**Your assignment**
Read through the material below and find each line that has the word "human"; copy it.

++++++++

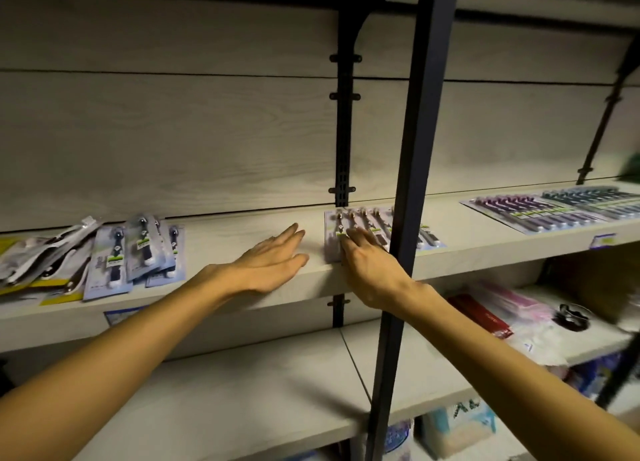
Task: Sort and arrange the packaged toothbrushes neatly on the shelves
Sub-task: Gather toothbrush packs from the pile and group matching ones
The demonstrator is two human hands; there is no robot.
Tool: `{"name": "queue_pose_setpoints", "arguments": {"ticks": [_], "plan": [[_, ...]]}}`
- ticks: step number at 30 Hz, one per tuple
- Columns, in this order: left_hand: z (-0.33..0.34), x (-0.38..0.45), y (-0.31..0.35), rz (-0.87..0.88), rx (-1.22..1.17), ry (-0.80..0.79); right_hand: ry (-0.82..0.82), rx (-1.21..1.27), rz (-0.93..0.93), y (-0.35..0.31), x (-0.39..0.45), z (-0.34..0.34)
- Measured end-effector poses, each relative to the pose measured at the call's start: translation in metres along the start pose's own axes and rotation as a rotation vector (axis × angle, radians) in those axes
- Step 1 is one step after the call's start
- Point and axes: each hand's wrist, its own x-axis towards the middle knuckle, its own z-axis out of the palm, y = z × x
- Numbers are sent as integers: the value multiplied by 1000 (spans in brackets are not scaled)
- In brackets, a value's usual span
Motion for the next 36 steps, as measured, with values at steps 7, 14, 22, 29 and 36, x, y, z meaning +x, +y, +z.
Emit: {"name": "queue_pose_setpoints", "arguments": {"ticks": [7, 14, 22, 29, 36], "plan": [[17, -63, 49, 93, 97, 276, 53, 103, -122, 19, -84, 0], [26, -74, 133, 320, 113, 442, 244, 56, 34, 89, -122, -38], [54, -11, 232, 460, 261, 347, 165, 24, 29, 188, -83, -51], [71, 99, 291, -78, 246, 310, 63, -53, -107, 276, -27, -57], [52, 164, 273, -616, 194, 274, -69, -23, -237, 304, 11, -59]]}}
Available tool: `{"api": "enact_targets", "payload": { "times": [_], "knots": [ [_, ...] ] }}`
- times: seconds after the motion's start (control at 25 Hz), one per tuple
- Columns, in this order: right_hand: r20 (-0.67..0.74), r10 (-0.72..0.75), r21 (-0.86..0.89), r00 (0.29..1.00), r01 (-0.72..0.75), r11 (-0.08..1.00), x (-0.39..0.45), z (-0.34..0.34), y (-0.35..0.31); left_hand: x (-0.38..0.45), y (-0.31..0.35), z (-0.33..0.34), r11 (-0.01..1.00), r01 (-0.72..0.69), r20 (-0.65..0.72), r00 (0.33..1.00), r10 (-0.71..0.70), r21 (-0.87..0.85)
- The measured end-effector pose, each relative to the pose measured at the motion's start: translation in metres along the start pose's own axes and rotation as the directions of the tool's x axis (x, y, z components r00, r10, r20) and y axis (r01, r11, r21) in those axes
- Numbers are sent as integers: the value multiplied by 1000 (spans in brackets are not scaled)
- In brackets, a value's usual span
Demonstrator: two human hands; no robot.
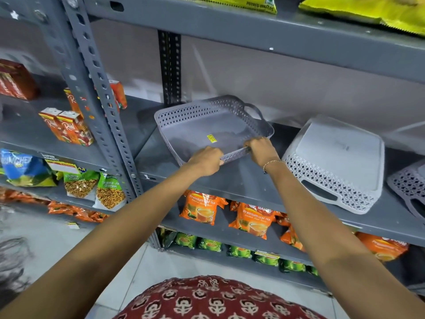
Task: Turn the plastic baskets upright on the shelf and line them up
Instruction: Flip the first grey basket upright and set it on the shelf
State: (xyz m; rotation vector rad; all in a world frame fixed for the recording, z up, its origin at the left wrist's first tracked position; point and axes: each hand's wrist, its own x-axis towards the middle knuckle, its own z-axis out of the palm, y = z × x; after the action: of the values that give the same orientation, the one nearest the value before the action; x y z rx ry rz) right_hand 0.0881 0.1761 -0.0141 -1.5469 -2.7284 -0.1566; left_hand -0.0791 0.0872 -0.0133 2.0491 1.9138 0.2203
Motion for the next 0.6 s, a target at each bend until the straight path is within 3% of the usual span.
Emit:
{"api": "enact_targets", "payload": {
  "times": [0.32, 0.6],
  "knots": [
    [7, -75, 29, 997, 74, 997, -27, -2, -37, -13, -37, -27, 972, 76, 39, 995, -86, 222],
    [-27, -104, 147, 994, 107, 983, -47, 2, -69, -22, -70, -41, 980, 87, 113, 988, -108, 176]
  ]
}}
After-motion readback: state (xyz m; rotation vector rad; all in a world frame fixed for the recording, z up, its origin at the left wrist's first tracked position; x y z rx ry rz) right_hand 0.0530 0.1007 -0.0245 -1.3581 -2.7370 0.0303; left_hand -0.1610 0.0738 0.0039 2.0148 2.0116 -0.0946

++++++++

**Result for this task**
The demonstrator is two human hands; there is no robot.
Demonstrator: two human hands; no robot.

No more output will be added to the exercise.